Aquellas fueron entonces mis palabras, no del todo sinceras, pero lo sincero en ellas era fácil de percibir. Mi explicación obró en él como aproximadamente había esperado. La mayoría de las personas mayores tienen algo de falso en su comportamiento con los jóvenes, algo que confunde. Uno vive tranquilamente al lado de ellas, cree asegurada la relación, recibe continuamente confirmación del carácter pacifico de esas relaciones, y, de repente, ocurre algo decisivo y cuando debiera imperar la tranquilidad, tanto tiempo preparada, estas personas mayores parecen extrañas, y sólo entonces uno conoce que tienen opiniones íntimas y antiguas, y enarbolan su bandera real sobre la cual leemos con espanto su nuevo lema. Tal espanto es, sobre todo, porque lo que dicen ahora es mucho más justificado, más lleno de sentido, como si lo lógico fuera mucho más lógico. Lo inevitablemente falso se encuentra en que lo que dicen ahora es lo mismo que han dicho siempre, y, sin embargo, nunca se pudo haber pensado. Debí haber calado bien hondo en este maestro de pueblo para que ahora no me sorprendiera por completo.

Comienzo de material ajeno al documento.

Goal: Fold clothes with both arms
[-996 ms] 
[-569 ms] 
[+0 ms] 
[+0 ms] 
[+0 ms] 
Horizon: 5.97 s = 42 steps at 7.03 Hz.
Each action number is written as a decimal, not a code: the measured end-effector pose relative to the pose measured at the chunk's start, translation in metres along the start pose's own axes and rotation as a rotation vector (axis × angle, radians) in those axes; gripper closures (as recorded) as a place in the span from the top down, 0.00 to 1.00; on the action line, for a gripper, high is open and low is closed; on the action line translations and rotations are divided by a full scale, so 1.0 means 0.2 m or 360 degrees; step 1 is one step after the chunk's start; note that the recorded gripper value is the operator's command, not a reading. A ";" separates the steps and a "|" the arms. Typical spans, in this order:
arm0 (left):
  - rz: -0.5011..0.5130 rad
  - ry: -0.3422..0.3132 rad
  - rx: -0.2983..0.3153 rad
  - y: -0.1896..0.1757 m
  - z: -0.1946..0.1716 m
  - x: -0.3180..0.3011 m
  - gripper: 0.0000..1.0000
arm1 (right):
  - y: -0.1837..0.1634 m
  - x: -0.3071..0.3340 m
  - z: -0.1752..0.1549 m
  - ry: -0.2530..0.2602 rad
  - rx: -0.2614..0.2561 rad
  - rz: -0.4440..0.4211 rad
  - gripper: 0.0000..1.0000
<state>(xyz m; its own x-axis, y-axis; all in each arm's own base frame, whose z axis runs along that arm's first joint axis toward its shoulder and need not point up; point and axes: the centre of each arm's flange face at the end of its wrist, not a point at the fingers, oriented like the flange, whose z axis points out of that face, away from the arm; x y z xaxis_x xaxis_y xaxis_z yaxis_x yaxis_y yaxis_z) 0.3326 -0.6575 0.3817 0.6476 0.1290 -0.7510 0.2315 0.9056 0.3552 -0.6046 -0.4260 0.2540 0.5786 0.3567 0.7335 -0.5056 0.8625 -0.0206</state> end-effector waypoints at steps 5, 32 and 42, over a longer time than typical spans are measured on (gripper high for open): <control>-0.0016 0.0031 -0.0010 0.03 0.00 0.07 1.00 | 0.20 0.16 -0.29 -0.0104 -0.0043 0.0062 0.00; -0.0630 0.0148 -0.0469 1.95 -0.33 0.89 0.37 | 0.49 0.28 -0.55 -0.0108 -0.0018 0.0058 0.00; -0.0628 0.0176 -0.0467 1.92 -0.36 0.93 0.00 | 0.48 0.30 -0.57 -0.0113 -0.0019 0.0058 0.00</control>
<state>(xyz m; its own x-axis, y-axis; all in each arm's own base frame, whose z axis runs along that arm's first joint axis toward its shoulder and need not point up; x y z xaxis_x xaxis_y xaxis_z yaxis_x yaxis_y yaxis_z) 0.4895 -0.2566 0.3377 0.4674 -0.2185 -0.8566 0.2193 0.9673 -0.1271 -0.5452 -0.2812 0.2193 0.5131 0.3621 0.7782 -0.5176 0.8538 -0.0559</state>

—Hijo —dijo, puso su mano en la mía y la frotó amistosamente—, ¿cómo es posible que se mezclara en este asunto? En cuanto me enteré se lo comenté a mi mujer —él se apartó de la mesa, abrió los brazos y miró el suelo, como si abajo estuviera, pequeñita, su mujer y hablara con ella—. Durante todos estos años, luchamos solos (le decía a mi mujer) y ahora parece interceder por nosotros un gran protector, un comerciante de la ciudad, de nombre tal y tal. ¿No debiéramos alegrarnos?

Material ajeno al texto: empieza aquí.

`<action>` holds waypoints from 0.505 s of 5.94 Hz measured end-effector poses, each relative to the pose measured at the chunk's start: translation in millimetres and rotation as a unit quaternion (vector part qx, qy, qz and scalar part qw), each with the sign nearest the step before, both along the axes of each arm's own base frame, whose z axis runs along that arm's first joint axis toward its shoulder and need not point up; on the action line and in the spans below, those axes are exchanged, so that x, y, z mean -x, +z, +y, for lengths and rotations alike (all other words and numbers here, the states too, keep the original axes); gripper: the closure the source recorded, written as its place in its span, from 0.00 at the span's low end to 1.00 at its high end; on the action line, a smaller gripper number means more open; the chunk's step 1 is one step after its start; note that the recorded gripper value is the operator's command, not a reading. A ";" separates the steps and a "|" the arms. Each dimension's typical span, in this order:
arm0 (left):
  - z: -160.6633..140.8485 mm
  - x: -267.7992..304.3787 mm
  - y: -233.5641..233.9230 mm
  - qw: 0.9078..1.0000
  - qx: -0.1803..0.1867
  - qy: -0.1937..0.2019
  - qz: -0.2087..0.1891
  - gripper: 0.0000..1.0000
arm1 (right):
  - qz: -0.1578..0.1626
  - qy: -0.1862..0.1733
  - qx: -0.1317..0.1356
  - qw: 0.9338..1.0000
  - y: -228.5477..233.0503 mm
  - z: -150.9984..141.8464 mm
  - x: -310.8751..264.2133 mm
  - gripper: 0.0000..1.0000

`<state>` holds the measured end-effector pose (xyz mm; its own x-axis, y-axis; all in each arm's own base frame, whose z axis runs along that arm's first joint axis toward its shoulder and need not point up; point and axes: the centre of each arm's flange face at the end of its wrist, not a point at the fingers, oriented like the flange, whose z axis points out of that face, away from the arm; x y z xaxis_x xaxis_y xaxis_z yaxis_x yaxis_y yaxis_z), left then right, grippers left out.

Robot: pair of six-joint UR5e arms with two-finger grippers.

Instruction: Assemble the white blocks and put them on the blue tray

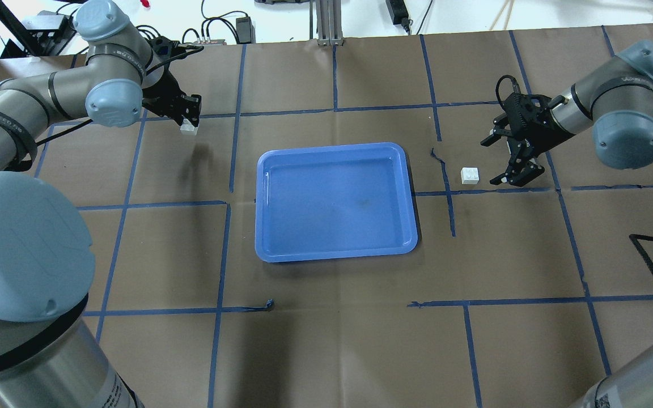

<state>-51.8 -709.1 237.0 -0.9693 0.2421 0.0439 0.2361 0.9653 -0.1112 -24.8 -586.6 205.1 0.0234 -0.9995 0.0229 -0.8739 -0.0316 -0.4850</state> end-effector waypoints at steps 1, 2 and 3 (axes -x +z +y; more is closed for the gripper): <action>11.4 43.1 15.0 0.996 0.006 -0.090 -0.006 1.00 | -0.007 -0.001 -0.002 1.000 -9.2 -0.6 -0.8 0.00; 28.8 93.1 28.7 0.981 0.013 -0.195 -0.012 1.00 | -0.011 -0.001 -0.007 1.000 -15.8 0.7 -1.9 0.00; 54.6 141.6 31.0 0.958 0.009 -0.287 -0.016 1.00 | -0.014 -0.001 -0.012 1.000 -26.1 0.7 -2.6 0.00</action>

Un comerciante de la ciudad representa no poco; si un campesino andrajoso nos creyera y lo dijera, no nos podría ayudar, pues lo que él dice y hace carece de valor. Es lo mismo que diga: "el viejo maestro tiene razón" o que escupa de forma grosera, su efecto es el mismo. Y si, en vez de uno, se levantan diez mil campesinos, quizá el resultado sea peor.
En cambio, un comerciante de la ciudad es otra cosa, un hombre así tiene relaciones. Incluso aquello que dice de pasada se comenta en amplios círculos, nuevos partidarios se unen al asunto, y, por ejemplo, uno de ellos dice: "También se puede aprender algo de los maestros de pueblo", y al día siguiente ya lo comenta una muchedumbre de personas, de las cuales, a juzgar por su aspecto externo, nadie lo esperaría.